I think it's unlikely that Greg Mulholland's attempt to have the vote on tuition fees delayed will be successful, and this will leave Lib Dems with a choice. They can support the rise in tuition fees, they can oppose rise, or they can abstain.

The numbers suggest that the motion need not be passed, if enough Lib Dems vote against. Contrary to what has been said by Paddy Ashdown and others in the media, tuition fees was flagged up as an issue by the Liberal Democrat special conference in May 2010 - which I attended - where conference passed this motion, submitted by Liberal Youth:
"Conference notes that many Liberal Democrat MPs signed the NUS ‘vote for students’ pledge against any real-terms rise in the tuition fee cap. Conference calls upon Liberal Democrat ministers and MPs to ensure that on any decision made on Lord Browne’s report on higher education funding, they above all else take into account the impact on student debt. Conference affirms the Liberal Democrat objective of scrapping tuition fees."

This issue is more than simply about tuition fees; it's about trust and about restoring trust in politics. All of the Lib Dem MPs, plus 92 Labour MPs and 3 Tory MPs signed the NUS pledge (see Matt King's blog for full details). These MPs went further than simply making a manifesto commitment, to personally pledge to vote against any rise in tuition fees. No ifs, no buts.

It seems pretty clear that those 92 Labour MPs will stick to their pledge, and media interest is - quite rightly - on whether the Liberal Democrats will stick to their individual promises; or whether they are just like any other party, saying one thing in opposition, and doing quite another in government.
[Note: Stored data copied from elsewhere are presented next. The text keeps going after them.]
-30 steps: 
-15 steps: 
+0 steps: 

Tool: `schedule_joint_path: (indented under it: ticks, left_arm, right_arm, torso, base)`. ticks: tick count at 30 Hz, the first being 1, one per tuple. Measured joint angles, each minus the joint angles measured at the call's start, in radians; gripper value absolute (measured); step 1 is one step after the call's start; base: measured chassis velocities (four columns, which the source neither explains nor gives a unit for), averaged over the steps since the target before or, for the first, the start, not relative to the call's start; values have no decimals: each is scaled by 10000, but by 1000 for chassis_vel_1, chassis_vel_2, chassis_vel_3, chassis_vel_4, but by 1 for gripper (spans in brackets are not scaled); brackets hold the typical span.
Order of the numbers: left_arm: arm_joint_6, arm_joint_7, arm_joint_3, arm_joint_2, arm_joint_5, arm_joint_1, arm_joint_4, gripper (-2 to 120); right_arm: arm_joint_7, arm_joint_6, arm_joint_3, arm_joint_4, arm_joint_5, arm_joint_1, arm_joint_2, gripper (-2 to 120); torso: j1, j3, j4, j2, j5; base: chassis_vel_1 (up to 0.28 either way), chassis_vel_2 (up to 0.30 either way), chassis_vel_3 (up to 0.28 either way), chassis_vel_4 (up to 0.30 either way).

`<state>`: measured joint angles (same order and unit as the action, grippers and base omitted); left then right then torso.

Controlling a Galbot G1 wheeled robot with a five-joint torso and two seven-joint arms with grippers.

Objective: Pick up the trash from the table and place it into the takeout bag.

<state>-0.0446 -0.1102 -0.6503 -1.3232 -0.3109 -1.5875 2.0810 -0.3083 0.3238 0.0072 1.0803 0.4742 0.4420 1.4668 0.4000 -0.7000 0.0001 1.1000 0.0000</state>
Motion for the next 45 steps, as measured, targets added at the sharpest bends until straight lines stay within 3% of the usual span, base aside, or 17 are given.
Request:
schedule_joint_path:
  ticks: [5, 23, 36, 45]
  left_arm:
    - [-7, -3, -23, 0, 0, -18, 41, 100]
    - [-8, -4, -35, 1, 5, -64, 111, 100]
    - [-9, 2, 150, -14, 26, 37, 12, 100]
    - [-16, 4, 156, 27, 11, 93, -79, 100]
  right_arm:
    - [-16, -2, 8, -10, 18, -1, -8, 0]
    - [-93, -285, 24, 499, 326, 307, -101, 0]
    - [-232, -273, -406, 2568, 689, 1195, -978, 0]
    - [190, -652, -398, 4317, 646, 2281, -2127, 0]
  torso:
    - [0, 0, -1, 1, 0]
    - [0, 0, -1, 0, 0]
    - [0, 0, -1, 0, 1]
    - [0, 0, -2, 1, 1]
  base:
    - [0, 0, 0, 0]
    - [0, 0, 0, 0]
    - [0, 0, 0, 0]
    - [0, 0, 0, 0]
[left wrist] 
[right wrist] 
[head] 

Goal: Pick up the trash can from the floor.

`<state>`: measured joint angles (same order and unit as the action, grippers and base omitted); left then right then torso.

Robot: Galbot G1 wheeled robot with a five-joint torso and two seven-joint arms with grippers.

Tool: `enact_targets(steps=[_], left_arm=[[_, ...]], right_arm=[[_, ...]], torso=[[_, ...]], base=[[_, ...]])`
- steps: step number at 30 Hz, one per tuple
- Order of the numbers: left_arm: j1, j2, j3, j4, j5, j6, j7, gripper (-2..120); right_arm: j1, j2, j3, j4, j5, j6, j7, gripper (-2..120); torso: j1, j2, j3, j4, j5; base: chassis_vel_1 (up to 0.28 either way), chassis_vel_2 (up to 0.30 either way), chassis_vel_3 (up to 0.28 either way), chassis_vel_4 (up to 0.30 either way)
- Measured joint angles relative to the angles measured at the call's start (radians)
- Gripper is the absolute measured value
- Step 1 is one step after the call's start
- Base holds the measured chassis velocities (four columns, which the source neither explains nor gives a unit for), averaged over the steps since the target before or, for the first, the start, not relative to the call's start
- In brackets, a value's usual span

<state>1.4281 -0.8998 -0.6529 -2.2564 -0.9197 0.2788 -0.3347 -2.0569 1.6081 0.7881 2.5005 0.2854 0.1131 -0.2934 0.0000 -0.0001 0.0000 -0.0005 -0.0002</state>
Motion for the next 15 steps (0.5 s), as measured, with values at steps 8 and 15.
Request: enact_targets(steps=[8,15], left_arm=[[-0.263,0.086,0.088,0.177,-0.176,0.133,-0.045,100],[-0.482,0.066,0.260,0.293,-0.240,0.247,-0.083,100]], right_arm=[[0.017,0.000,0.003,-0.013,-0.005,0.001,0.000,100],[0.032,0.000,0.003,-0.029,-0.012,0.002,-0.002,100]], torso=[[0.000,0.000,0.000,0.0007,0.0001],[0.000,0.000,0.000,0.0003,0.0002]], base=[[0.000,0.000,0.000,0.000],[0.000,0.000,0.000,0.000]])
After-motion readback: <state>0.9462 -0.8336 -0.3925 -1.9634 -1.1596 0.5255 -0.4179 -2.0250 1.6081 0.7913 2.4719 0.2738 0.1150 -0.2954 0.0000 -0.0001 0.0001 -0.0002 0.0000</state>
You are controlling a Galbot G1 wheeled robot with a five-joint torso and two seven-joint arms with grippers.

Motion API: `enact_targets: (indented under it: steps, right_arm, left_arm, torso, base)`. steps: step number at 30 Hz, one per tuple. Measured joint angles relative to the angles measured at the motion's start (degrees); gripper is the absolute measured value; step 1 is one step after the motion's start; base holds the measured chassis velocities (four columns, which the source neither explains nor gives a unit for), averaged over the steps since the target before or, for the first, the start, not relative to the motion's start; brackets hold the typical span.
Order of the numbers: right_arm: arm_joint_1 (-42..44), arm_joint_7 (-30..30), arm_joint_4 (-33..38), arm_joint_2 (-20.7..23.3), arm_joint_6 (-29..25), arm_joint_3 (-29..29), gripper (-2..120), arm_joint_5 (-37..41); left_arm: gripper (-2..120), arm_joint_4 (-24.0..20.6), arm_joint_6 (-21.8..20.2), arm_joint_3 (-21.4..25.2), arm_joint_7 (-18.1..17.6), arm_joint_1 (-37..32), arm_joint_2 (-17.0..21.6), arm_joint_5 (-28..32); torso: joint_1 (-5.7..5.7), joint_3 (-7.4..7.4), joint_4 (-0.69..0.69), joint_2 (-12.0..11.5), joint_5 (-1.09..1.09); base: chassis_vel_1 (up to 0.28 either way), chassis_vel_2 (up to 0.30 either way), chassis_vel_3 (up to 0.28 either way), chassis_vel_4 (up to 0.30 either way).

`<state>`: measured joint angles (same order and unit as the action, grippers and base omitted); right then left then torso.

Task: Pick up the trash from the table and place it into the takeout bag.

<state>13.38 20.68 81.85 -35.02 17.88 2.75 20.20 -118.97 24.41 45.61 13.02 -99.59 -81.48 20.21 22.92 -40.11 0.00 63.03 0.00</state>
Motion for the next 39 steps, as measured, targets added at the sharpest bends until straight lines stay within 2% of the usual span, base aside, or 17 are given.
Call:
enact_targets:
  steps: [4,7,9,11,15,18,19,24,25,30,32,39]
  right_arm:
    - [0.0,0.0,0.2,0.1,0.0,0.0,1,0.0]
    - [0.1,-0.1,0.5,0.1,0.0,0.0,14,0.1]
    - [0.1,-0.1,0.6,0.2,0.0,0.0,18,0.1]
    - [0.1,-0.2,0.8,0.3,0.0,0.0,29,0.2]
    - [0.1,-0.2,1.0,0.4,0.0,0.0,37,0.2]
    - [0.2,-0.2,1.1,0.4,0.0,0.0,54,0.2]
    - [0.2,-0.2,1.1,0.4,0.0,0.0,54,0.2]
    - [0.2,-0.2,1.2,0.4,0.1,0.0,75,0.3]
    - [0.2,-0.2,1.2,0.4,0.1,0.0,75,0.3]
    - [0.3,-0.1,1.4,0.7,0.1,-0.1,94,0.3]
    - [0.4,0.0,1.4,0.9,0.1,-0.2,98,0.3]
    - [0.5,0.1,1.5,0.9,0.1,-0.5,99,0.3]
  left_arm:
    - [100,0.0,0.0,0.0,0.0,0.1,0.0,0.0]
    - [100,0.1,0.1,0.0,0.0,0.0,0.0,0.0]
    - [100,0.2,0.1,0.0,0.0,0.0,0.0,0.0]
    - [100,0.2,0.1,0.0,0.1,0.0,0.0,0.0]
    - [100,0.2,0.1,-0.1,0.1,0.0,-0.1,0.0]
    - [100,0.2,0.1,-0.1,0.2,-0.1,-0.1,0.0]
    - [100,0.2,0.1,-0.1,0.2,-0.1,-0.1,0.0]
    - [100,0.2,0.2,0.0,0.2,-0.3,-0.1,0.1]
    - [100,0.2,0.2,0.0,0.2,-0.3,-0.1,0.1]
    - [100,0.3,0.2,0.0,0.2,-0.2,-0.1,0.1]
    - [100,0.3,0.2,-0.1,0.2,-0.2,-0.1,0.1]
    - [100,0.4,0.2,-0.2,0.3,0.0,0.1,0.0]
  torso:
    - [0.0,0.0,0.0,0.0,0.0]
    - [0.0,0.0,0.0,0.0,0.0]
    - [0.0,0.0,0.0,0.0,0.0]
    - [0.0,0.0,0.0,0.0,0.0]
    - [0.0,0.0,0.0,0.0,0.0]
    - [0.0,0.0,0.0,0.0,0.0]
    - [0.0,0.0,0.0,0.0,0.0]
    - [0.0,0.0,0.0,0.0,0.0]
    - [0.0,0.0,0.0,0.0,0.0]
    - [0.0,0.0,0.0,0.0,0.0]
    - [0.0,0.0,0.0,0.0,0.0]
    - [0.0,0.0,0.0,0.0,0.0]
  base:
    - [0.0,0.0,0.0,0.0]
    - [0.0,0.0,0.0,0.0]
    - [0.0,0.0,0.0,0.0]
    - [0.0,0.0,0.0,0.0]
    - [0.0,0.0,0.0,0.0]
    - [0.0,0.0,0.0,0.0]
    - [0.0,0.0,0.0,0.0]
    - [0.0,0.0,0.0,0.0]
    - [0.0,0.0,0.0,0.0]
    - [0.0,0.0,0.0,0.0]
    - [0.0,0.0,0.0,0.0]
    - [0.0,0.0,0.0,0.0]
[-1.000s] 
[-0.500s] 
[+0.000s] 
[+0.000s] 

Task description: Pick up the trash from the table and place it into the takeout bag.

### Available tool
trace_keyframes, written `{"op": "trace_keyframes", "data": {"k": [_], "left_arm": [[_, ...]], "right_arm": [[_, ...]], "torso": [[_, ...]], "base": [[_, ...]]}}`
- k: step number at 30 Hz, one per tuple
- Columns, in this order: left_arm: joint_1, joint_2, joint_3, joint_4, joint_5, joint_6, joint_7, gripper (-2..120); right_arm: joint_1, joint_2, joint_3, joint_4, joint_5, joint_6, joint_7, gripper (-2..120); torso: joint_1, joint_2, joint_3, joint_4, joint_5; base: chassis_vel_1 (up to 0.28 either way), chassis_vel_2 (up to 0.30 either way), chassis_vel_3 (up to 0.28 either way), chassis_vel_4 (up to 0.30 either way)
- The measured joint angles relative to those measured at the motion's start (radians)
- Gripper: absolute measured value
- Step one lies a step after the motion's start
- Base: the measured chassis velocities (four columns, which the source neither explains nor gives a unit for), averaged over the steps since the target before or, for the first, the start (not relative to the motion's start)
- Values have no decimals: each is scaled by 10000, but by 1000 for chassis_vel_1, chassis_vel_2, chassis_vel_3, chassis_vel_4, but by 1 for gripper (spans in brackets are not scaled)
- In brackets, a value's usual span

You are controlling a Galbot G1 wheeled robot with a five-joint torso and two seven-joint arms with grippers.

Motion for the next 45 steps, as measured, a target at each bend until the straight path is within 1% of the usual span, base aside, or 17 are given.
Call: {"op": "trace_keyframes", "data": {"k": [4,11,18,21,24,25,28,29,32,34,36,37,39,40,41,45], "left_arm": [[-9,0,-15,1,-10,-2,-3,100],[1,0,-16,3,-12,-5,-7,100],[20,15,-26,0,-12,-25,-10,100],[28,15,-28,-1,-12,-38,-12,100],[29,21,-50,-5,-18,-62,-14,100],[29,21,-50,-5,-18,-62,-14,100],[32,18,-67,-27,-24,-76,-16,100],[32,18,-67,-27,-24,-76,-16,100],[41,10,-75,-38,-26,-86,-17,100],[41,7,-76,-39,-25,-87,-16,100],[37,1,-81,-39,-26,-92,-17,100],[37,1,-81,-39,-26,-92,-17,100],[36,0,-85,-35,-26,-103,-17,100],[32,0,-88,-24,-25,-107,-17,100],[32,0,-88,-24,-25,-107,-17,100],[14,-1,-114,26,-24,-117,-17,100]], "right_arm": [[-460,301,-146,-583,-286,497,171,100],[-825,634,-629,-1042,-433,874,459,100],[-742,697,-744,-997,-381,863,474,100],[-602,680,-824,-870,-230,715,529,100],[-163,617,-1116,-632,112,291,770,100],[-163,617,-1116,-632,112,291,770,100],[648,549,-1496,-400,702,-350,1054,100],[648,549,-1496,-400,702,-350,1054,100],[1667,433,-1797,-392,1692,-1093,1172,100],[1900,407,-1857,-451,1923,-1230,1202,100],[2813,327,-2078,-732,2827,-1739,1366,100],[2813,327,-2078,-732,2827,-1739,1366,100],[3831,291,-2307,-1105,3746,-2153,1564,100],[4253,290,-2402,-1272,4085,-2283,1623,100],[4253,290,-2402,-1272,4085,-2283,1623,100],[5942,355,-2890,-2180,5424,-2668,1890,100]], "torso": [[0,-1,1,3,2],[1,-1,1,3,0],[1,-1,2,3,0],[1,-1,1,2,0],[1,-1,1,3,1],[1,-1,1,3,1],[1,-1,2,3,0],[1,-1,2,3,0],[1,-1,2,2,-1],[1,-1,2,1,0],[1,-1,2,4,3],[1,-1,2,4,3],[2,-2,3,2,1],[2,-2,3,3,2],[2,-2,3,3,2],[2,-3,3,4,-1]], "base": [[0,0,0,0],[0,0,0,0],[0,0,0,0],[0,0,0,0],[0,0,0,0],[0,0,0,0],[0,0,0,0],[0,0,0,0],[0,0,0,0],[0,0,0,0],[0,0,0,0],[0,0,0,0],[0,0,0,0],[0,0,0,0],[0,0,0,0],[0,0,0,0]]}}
As a Liberal Democrat activist, I can safely say - wait - pledge, that I will not support or campaign for any MP who does not vote against the rise in tuition fees. Further to this, I will push for the de-selection of Lib Dem MPs if they vote for the rise in tuition fees, and would consider campaigning against them if they chose to stand in future elections as Liberal Democrats.

We are a party that hold honesty and transparency in the highest regard, and when our MPs make a pledge, they should damn well stick to it. If they don't then they're certainly not sitting in parliament in my name.

1 comment:

Mark Cole said...

Good, stirring stuff Linden! :-)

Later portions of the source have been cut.